• Problem to solve
The result should be every line of the listing that contains "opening".

• Source data
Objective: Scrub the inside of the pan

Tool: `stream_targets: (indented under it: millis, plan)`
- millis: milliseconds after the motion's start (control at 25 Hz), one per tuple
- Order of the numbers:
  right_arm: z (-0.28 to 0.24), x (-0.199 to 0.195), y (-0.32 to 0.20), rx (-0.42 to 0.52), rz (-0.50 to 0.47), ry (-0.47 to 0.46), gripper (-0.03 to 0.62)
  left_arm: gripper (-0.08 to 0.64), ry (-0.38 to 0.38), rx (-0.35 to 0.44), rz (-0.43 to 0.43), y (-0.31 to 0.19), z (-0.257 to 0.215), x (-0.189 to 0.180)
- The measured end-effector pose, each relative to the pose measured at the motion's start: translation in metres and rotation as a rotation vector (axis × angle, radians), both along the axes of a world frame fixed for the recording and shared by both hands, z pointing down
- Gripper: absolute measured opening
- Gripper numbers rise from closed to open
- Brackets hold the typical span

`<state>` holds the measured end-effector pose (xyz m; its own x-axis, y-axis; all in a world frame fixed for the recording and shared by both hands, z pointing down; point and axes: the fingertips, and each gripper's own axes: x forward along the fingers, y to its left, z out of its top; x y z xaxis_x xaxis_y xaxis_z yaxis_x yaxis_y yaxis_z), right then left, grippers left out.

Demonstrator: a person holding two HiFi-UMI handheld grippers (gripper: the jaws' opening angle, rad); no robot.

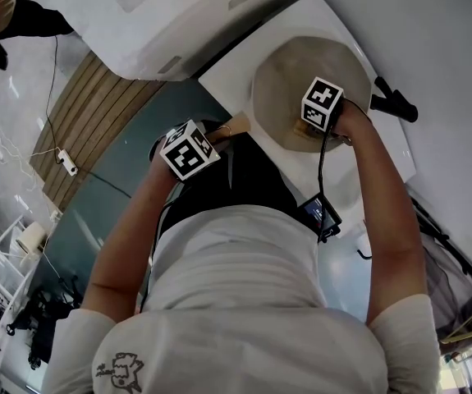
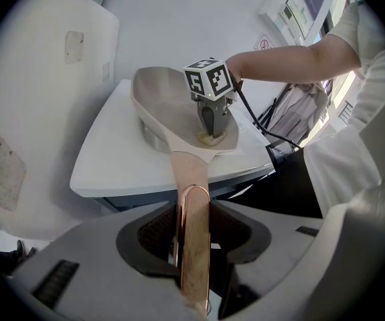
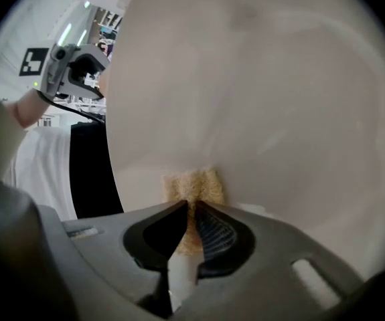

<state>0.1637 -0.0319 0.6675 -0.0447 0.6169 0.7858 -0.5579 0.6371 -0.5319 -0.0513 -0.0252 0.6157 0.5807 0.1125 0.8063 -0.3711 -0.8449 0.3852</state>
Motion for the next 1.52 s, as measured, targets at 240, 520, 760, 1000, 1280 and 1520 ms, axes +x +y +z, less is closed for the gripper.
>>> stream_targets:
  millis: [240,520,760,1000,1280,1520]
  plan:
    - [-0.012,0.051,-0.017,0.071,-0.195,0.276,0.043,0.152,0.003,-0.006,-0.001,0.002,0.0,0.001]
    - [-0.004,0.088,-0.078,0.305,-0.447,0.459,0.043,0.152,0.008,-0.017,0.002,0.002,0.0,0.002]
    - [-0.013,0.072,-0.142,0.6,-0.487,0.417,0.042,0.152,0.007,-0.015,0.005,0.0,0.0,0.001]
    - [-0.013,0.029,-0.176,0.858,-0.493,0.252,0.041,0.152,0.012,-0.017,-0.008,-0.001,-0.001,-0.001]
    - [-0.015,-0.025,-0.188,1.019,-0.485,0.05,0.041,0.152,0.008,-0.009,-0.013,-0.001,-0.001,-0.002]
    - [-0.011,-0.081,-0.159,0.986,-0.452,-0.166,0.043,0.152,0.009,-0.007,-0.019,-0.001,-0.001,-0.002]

• Answer to the problem
- Gripper: absolute measured opening
Demonstrator: a person holding two HiFi-UMI handheld grippers (gripper: the jaws' opening angle, rad); no robot.

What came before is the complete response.